The research, by Joshua Hyman, examined the effects of the universal ACT policy on public high school students in Michigan.  The ACT was required of juniors in the Michigan public schools for ten years, increasing the share of Michigan’s low-income high school students taking a college entrance exam from 35 percent to nearly 99 percent. You might remember that we highlighted Michigan’s score increases in our blog last year. Beyond Michigan, Caroline Hoxby and Christopher Avery looked at national data and found that more than half of the most talented low-income students did not even apply to a competitive college, despite the fact that they were qualified. Thus, interventions that help uncover talented potential college applicants are much needed! Of course, this ACT intervention won’t matter much for the high-achieving students with full AP-courseloads — they were taking college entrance exams anyway. This also won’t matter much for students who are absolutely certain they do not want to go to college.

However, perhaps the key beneficiaries of this type of program will be high-ability low-income students (the students that teachers had not yet identified as academically talented). In Arkansas, each Spring, hundreds of students across the state will be pleasantly surprised when their ACT test results indicate that they are not only “college material”, but in fact very competitive for lucrative scholarships! Of course, this will not happen on its own — school counselors across the state will have to be diligent and on the lookout for these students who receive these “surprisingly” good scores to help them take the next steps. Programs such as the Rogers Honors Academy might serve as good examples.

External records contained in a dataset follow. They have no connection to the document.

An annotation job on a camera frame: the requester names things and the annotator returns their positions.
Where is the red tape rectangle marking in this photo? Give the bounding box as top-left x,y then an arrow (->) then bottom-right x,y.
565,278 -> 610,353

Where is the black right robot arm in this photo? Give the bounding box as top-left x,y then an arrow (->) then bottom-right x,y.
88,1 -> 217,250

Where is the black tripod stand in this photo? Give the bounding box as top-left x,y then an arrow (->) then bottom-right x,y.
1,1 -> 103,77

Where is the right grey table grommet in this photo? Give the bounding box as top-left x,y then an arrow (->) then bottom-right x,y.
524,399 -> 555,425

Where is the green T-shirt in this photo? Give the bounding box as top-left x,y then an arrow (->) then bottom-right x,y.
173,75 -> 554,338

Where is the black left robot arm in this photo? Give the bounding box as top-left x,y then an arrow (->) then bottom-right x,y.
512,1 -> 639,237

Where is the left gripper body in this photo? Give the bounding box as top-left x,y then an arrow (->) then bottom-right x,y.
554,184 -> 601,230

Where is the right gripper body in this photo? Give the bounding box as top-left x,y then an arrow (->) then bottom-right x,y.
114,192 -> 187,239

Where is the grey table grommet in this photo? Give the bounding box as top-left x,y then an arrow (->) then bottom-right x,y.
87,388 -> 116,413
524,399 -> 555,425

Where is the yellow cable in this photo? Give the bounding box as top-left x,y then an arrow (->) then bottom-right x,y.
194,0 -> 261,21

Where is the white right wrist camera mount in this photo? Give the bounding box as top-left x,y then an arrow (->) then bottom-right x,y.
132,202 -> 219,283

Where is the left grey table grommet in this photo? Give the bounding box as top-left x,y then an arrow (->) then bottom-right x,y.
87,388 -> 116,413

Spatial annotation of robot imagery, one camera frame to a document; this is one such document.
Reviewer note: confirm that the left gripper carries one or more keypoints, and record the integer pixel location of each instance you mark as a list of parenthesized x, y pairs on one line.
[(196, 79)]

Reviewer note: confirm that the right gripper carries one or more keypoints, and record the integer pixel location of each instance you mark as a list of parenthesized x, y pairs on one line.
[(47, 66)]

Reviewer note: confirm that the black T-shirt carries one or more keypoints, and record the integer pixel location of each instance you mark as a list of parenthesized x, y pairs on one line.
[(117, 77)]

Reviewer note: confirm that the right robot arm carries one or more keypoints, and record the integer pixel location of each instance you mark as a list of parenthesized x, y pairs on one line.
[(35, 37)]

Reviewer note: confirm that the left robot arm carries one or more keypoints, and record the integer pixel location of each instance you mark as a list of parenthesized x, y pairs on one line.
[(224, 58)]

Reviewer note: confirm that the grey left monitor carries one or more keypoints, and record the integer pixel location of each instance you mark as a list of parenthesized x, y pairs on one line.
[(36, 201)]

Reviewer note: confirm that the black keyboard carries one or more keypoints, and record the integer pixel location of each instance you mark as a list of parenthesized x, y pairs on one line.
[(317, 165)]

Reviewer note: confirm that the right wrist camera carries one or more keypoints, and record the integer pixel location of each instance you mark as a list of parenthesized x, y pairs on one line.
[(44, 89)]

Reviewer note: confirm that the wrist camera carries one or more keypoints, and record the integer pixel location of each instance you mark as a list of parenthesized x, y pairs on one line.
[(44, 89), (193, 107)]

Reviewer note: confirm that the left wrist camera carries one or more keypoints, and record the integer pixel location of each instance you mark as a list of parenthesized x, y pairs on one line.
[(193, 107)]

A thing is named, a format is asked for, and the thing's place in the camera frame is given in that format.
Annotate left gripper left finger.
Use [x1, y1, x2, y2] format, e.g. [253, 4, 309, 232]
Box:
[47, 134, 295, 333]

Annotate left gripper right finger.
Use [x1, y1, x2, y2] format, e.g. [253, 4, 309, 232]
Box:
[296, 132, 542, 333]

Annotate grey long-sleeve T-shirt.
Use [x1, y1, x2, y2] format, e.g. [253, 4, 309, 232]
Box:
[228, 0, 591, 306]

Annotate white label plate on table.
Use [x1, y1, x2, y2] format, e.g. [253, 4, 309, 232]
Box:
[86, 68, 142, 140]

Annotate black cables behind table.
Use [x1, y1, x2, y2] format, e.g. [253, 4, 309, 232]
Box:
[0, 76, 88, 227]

To further applaud our leaders, it is worth noting that this is not the only way the ADE is supporting ACT-test-taking, nor the only example of Arkansas increase access to important exams. Currently, the ADE is promoting its NoLimits campaign, which distributes information about the ACT, encourages students to that kids take the exams more than once, and more widely shares information about fee waivers for low-income students. Moreover, for the past 15 years or so, Arkansas has offered free AP exams and this has led to increased participation in high-level AP coursework from under-represented groups of students.

Can all of this make a difference? In Michigan, Hyman found that the number of college-ready low-income students taking the ACT increased by 50% after the universal testing program was implemented. As a result of this policy, more low-income students have been heading off to college each Fall. Let’s hope we have the same good fortune in Arkansas!

Pencils ready?  Begin!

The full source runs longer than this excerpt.